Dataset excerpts
● ● ● ● ●

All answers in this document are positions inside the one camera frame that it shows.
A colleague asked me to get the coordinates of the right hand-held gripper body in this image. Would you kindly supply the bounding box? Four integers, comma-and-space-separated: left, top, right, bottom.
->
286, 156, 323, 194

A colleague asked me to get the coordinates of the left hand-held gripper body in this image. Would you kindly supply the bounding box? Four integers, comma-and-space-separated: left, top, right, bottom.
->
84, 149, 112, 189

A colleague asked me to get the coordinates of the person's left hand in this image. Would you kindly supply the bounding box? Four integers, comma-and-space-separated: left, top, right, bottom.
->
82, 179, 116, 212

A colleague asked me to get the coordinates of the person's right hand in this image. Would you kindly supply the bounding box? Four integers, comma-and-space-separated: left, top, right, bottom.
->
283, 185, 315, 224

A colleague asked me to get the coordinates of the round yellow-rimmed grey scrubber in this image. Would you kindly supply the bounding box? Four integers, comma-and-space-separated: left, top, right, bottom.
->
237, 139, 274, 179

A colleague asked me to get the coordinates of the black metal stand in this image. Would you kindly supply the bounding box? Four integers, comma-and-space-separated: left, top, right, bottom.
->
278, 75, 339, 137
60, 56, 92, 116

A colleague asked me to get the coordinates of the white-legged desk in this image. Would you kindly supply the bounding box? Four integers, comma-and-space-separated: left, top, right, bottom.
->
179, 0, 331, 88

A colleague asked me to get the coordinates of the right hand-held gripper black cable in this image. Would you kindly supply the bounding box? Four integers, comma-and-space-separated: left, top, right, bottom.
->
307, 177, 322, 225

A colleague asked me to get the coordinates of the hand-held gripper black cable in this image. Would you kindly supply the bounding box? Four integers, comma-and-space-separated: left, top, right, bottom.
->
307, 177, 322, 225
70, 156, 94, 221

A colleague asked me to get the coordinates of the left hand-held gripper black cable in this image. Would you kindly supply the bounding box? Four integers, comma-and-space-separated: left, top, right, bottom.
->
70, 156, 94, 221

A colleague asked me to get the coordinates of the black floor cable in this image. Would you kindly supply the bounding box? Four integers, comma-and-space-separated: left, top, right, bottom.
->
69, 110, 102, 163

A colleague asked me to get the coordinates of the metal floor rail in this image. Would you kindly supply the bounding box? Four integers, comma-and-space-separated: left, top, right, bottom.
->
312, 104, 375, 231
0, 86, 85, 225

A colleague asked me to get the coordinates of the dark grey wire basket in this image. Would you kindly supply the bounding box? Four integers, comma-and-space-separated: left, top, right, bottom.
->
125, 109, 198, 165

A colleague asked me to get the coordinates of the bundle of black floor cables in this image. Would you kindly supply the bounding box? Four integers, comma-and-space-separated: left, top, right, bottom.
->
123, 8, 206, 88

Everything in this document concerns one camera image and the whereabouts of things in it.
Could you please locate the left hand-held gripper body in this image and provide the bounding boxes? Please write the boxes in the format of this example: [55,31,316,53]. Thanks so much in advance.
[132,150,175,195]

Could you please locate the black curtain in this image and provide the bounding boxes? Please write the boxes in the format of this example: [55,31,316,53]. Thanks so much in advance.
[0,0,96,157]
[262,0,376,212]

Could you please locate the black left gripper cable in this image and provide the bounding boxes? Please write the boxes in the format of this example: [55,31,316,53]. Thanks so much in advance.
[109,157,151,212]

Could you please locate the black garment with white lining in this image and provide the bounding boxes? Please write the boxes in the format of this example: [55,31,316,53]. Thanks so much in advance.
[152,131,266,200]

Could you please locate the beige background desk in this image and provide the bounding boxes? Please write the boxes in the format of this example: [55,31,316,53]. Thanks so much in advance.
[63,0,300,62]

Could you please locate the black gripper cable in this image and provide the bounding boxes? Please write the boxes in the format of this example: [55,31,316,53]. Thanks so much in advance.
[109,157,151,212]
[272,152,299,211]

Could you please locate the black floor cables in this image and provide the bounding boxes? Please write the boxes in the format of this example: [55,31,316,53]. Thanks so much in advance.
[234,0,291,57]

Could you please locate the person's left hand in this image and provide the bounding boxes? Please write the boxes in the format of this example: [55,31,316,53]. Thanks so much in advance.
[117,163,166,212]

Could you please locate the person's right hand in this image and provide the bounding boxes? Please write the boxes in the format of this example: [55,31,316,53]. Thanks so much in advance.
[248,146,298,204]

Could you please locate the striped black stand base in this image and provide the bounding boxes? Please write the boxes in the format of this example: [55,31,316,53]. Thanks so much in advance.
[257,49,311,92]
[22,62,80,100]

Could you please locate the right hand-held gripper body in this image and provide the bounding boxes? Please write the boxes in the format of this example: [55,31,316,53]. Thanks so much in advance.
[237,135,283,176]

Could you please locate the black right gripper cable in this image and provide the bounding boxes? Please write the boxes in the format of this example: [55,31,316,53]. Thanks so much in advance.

● ● ● ● ●

• TASK GOAL
The answer should be only the number of lines in the data that contain the string "camera".

• SOLUTION TO THIS EXERCISE
2